WHEN THE PANDEMIC hit, the island closed its doors. The ferry still ran on a reduced schedule, but only islanders and essential businesses were allowed passage, and tourists and nonresidents were turned away. The wealthy Americans with homes on the island, fearing long months of isolation and deprivation, cut their vacations short and left before the borders closed. They have big lives and big needs. They have primary residences in big American cities serviced by Amazon Prime, and they can afford to pay for private health insurance and concierge medical care, so we weren’t terribly worried about them. The rest of us hunkered down and counted ourselves lucky.

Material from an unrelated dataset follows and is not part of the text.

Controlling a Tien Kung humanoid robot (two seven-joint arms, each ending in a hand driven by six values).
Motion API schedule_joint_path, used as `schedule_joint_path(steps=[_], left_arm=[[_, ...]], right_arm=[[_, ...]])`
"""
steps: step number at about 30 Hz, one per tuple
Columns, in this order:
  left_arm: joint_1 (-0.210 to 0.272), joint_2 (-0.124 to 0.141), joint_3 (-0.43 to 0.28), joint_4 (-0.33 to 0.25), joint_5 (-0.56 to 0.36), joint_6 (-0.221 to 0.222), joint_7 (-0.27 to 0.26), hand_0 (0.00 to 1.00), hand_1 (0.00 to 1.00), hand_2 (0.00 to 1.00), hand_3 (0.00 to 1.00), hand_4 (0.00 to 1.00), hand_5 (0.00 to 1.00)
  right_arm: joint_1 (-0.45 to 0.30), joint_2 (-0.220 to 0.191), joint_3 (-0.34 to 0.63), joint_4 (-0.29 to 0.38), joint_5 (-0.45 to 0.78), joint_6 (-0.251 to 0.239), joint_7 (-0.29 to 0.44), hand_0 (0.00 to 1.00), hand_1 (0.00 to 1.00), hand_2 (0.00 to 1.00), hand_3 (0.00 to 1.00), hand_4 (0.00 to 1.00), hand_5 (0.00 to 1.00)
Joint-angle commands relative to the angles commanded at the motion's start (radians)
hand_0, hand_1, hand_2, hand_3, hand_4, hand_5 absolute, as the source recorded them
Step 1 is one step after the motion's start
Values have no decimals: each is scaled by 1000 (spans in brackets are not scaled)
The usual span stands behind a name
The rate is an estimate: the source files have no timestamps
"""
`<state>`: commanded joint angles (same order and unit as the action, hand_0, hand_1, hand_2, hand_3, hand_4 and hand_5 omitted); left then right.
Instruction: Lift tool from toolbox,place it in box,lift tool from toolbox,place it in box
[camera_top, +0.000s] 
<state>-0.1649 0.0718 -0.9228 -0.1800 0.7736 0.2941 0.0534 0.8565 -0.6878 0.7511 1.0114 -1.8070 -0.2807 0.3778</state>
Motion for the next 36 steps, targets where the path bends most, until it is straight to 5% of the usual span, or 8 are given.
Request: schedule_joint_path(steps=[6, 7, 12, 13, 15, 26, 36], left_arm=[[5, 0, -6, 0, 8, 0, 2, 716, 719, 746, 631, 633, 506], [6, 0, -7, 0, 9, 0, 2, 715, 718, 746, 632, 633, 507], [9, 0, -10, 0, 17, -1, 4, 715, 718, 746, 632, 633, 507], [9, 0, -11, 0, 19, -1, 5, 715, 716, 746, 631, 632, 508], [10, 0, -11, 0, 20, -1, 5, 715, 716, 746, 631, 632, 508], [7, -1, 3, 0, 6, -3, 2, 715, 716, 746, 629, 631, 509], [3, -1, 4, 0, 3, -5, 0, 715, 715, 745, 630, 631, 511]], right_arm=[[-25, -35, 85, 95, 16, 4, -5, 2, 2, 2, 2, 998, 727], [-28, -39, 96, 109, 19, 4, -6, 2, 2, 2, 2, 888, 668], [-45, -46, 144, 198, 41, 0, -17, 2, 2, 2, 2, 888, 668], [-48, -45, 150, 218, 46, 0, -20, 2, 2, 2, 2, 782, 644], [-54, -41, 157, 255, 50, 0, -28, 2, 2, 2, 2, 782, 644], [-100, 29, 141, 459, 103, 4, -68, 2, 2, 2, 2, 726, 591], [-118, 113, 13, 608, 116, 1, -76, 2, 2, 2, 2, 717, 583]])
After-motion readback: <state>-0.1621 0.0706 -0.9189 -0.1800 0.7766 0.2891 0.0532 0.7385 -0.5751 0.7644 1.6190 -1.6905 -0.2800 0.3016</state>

“I think she was looking for mushrooms,” you told me later. “I think she was trying to help.”
“That’s sweet … ”
“No, it’s not sweet. It’s terrifying. I don’t want her help! She’ll try to monetize the mushrooms. Turn it into a business.”
“Don’t be so hard on her. She’s helped you in the past …”
You grimaced. “Listen. You don’t know her. You don’t know what it’s like to live with her.”
I put my hands on your shoulders. “Well,” I said, kissing the frown line on your forehead, “actually, I do.”
IN THE END, though, you didn’t have to worry. Eventually, you even started writing again. Not novels. Nothing that big or ambitious. But a draft of a short story now and again, or sometimes a poem, scribbled on the back of a recycled envelope, which you would later read to us by the fire. I say “us” because by then, we were all there on the couch together. Me, with my arm around you as you read. Yours, listening quietly and leaning into mine. The stories were short and didn’t take long. We’d listen and nod. Maybe ask a question or two. Yours, I noticed, was careful never to offer feedback or make a suggestion unless asked, and you rarely asked these days. What was the point? Like my running, you now wrote for your pleasure, and for ours.
The native people used to call this the island of the dead, for surely it is full of ghosts. Now, after you read to us, I dampen down the fire, and we all say good night, and then we go to bed. When we sleep, we dream, unhaunted.